WHAT IS BEING ASKED
Please copy out each entry, word for word.

[Collected data]
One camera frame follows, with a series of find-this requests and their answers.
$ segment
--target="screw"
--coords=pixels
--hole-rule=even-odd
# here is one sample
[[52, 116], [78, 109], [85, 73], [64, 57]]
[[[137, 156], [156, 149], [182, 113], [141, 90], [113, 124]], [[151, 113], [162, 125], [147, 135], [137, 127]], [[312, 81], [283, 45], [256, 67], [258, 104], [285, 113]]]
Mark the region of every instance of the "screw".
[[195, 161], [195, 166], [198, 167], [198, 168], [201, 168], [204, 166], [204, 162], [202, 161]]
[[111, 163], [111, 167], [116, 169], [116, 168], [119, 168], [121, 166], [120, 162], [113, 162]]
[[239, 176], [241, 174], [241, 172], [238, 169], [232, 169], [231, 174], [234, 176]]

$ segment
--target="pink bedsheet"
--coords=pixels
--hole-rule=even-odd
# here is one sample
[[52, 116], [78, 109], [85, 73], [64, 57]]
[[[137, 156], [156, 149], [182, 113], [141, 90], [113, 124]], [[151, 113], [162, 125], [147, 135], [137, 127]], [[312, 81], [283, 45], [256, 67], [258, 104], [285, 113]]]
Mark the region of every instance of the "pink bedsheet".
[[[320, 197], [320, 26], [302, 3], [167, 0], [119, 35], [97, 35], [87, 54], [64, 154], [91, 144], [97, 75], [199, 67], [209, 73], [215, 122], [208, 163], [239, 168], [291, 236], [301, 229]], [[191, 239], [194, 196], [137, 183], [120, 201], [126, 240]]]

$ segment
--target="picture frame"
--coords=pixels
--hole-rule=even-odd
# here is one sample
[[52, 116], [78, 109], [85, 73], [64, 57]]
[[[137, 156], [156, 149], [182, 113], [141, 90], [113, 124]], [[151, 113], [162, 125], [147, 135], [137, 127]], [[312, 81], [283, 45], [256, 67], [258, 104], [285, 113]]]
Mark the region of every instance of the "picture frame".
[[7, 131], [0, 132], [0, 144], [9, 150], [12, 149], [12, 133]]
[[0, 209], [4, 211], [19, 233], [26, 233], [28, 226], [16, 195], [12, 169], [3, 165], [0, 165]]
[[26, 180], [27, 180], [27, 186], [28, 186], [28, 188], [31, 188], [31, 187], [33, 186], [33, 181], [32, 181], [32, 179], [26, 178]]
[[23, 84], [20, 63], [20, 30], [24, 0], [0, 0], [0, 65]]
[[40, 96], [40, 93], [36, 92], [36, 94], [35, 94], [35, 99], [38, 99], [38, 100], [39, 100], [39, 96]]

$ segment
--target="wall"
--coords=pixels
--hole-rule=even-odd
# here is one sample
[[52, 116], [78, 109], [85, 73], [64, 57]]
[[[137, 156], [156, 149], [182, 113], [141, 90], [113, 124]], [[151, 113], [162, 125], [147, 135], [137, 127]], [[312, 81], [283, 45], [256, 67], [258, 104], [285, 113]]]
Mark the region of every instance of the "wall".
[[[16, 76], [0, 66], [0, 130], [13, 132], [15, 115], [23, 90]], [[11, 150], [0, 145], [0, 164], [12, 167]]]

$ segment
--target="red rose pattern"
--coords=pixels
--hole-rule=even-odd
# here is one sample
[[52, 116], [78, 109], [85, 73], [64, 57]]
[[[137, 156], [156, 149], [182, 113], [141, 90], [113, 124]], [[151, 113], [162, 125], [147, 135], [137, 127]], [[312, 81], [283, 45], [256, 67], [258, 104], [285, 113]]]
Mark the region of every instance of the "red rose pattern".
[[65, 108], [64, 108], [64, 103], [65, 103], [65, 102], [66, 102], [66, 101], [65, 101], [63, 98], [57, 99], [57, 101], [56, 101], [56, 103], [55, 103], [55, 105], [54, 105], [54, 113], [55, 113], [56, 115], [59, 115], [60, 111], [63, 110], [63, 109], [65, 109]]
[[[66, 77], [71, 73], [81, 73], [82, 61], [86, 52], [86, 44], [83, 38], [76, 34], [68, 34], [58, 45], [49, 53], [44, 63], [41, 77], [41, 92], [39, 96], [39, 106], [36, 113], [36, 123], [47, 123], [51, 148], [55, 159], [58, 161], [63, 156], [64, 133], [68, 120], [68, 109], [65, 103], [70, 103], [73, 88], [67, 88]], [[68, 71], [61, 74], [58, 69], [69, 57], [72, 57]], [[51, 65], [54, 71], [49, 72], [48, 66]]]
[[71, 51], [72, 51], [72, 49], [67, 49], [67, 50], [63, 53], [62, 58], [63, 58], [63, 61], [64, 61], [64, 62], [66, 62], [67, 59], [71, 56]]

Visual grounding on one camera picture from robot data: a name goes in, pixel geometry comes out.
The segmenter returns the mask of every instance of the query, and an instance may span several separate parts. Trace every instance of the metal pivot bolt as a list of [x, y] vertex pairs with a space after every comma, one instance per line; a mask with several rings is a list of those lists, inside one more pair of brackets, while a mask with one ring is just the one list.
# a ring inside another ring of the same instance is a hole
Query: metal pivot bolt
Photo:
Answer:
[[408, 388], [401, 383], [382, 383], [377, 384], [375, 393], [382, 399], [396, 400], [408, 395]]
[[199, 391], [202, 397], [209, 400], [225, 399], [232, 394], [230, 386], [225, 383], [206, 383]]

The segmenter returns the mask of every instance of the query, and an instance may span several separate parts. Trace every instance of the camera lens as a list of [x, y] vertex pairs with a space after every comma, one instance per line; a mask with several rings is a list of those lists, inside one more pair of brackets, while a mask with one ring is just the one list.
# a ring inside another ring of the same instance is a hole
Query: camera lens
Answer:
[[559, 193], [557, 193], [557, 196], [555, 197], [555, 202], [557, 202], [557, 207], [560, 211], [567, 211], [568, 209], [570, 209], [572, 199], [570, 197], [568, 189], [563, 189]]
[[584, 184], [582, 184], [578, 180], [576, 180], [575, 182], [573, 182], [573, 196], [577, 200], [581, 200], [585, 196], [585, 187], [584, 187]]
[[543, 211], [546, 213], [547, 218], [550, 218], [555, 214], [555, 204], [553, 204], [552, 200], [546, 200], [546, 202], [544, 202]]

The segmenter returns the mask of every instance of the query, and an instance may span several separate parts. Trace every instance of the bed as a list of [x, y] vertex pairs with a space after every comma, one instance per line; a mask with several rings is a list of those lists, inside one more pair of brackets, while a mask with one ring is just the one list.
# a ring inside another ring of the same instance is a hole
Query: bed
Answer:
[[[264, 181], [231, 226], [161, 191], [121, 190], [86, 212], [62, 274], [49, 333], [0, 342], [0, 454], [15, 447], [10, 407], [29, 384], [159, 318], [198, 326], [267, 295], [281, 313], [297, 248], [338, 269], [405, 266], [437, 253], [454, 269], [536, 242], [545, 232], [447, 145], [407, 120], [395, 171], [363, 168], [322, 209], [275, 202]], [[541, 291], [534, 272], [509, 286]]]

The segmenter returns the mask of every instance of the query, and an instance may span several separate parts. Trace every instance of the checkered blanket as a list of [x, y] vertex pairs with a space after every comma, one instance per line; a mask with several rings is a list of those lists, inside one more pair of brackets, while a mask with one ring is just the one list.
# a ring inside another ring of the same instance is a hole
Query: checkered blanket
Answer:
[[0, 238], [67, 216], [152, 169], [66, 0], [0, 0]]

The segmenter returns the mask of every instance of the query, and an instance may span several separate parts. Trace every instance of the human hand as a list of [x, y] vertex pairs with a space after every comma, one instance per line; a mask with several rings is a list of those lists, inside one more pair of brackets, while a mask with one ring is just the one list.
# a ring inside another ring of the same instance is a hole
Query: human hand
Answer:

RESPONSE TO THIS TASK
One camera frame follows, with a series of find-this requests and their answers.
$ segment
--target="screw"
--coords=pixels
--hole-rule=even-odd
# here is one sample
[[52, 116], [78, 109], [85, 73], [64, 57]]
[[[137, 156], [156, 149], [182, 113], [141, 90], [113, 124]], [[151, 113], [162, 125], [147, 135], [137, 127]], [[312, 81], [283, 45], [256, 67], [258, 104], [285, 113]]]
Mark the region of every instance of the "screw".
[[195, 161], [195, 166], [198, 167], [198, 168], [201, 168], [204, 166], [204, 162], [202, 161]]
[[111, 163], [111, 167], [116, 169], [116, 168], [119, 168], [121, 166], [120, 162], [113, 162]]
[[239, 176], [241, 174], [241, 172], [238, 169], [232, 169], [231, 174], [234, 176]]

$ segment
--target="pink bedsheet"
--coords=pixels
--hole-rule=even-odd
# here is one sample
[[52, 116], [78, 109], [85, 73], [64, 57]]
[[[137, 156], [156, 149], [182, 113], [141, 90], [113, 124]], [[151, 113], [162, 125], [147, 135], [137, 127]], [[312, 81], [283, 45], [256, 67], [258, 104], [285, 113]]]
Mark the region of every instance of the "pink bedsheet".
[[[320, 197], [320, 26], [302, 3], [167, 0], [119, 35], [97, 35], [87, 54], [64, 154], [91, 144], [97, 75], [199, 67], [209, 73], [215, 122], [208, 163], [239, 168], [291, 236], [301, 229]], [[191, 239], [194, 196], [137, 183], [120, 201], [126, 240]]]

$ segment
--target="picture frame"
--coords=pixels
--hole-rule=even-odd
# here is one sample
[[52, 116], [78, 109], [85, 73], [64, 57]]
[[[137, 156], [156, 149], [182, 113], [141, 90], [113, 124]], [[151, 113], [162, 125], [147, 135], [137, 127]], [[312, 81], [283, 45], [256, 67], [258, 104], [285, 113]]]
Mark the region of every instance of the "picture frame".
[[7, 131], [0, 132], [0, 144], [9, 150], [12, 149], [12, 133]]
[[0, 209], [4, 211], [19, 233], [26, 233], [28, 226], [16, 195], [12, 169], [3, 165], [0, 165]]
[[26, 180], [27, 180], [27, 186], [28, 186], [28, 188], [31, 188], [31, 187], [33, 186], [33, 181], [32, 181], [32, 179], [26, 178]]
[[23, 84], [20, 63], [20, 30], [24, 0], [0, 0], [0, 65]]
[[40, 96], [40, 93], [36, 92], [36, 94], [35, 94], [35, 99], [38, 99], [38, 100], [39, 100], [39, 96]]

$ segment
--target="wall"
--coords=pixels
--hole-rule=even-odd
# here is one sample
[[52, 116], [78, 109], [85, 73], [64, 57]]
[[[137, 156], [156, 149], [182, 113], [141, 90], [113, 124]], [[151, 113], [162, 125], [147, 135], [137, 127]], [[312, 81], [283, 45], [256, 67], [258, 104], [285, 113]]]
Mark the region of every instance of the "wall".
[[[16, 76], [0, 66], [0, 130], [13, 132], [15, 115], [23, 90]], [[11, 150], [0, 145], [0, 164], [12, 167]]]

$ segment
--target="red rose pattern"
--coords=pixels
--hole-rule=even-odd
# here is one sample
[[52, 116], [78, 109], [85, 73], [64, 57]]
[[[137, 156], [156, 149], [182, 113], [141, 90], [113, 124]], [[151, 113], [162, 125], [147, 135], [137, 127]], [[312, 81], [283, 45], [256, 67], [258, 104], [285, 113]]]
Mark the region of every instance of the "red rose pattern".
[[65, 108], [64, 108], [64, 103], [65, 103], [65, 102], [66, 102], [66, 101], [65, 101], [63, 98], [57, 99], [57, 101], [56, 101], [56, 103], [55, 103], [55, 105], [54, 105], [54, 113], [55, 113], [56, 115], [59, 115], [60, 111], [63, 110], [63, 109], [65, 109]]
[[[66, 77], [71, 73], [81, 73], [82, 61], [86, 52], [86, 44], [83, 38], [76, 34], [68, 34], [58, 45], [49, 53], [44, 63], [41, 77], [41, 92], [39, 96], [39, 106], [36, 113], [36, 123], [47, 123], [51, 148], [55, 159], [58, 161], [63, 156], [64, 133], [68, 120], [68, 109], [65, 103], [70, 103], [73, 88], [67, 88]], [[68, 71], [61, 74], [58, 69], [69, 57], [72, 57]], [[51, 65], [54, 71], [49, 72], [48, 66]]]
[[71, 51], [72, 51], [72, 49], [67, 49], [67, 50], [63, 53], [62, 58], [63, 58], [63, 61], [64, 61], [64, 62], [66, 62], [67, 59], [71, 56]]

Visual grounding on one camera picture from robot data: a name goes in, pixel geometry comes out.
The segmenter returns the mask of every instance of the query, and an instance may span several separate parts. Trace every instance of the metal pivot bolt as a list of [x, y] vertex pairs with a space after every comma, one instance per line; a mask with several rings is a list of those lists, inside one more pair of brackets, while a mask with one ring is just the one list.
# a ring inside another ring of the same instance is a hole
Query: metal pivot bolt
Photo:
Answer:
[[408, 388], [401, 383], [382, 383], [377, 384], [375, 393], [382, 399], [396, 400], [408, 395]]
[[199, 391], [202, 397], [209, 400], [225, 399], [232, 394], [230, 386], [225, 383], [206, 383]]

The segmenter returns the mask of every instance of the query, and an instance may span several separate parts. Trace every instance of the camera lens as a list of [x, y] vertex pairs with a space after every comma, one instance per line; a mask with several rings is a list of those lists, inside one more pair of brackets, while a mask with one ring is just the one list.
# a ring inside another ring of the same instance is a hole
Query: camera lens
Answer:
[[559, 193], [557, 193], [557, 196], [555, 197], [555, 202], [557, 202], [557, 207], [560, 211], [567, 211], [568, 209], [570, 209], [572, 199], [570, 197], [568, 189], [563, 189]]
[[584, 184], [582, 184], [578, 180], [576, 180], [575, 182], [573, 182], [573, 196], [577, 200], [581, 200], [585, 196], [585, 187], [584, 187]]
[[543, 211], [546, 213], [547, 218], [550, 218], [555, 214], [555, 204], [553, 204], [552, 200], [546, 200], [546, 202], [544, 202]]

The segmenter returns the mask of every instance of the query, and an instance may span several separate parts. Trace every instance of the bed as a list of [x, y] vertex pairs with a space after every comma, one instance per line; a mask with several rings is a list of those lists, inside one more pair of brackets, while a mask with one ring is just the one list.
# a ring inside another ring of the same instance is a hole
Query: bed
Answer:
[[[264, 181], [231, 226], [161, 191], [121, 190], [86, 212], [62, 274], [49, 333], [0, 342], [0, 454], [15, 447], [10, 407], [29, 384], [159, 318], [198, 326], [267, 295], [281, 313], [297, 248], [338, 269], [405, 266], [437, 253], [454, 269], [536, 242], [545, 232], [447, 145], [407, 120], [395, 171], [363, 168], [322, 209], [275, 202]], [[541, 291], [534, 272], [509, 286]]]

The segmenter returns the mask of every instance of the query, and an instance may span several separate parts. Trace every instance of the checkered blanket as a list of [x, y] vertex pairs with a space after every comma, one instance per line; a mask with several rings is a list of those lists, inside one more pair of brackets, while a mask with one ring is just the one list.
# a ring inside another ring of the same instance is a hole
Query: checkered blanket
Answer:
[[0, 238], [67, 216], [152, 169], [66, 0], [0, 0]]

The segmenter returns the mask of every instance of the query, and an instance may span several separate parts. Trace every instance of the human hand as a list of [x, y] vertex pairs with a space after every comma, one instance per line; a mask with several rings is a list of those lists, inside one more pair of brackets, while a mask with one ring is just the one list.
# a ring inside another ring of the same instance is a hole
Query: human hand
Answer:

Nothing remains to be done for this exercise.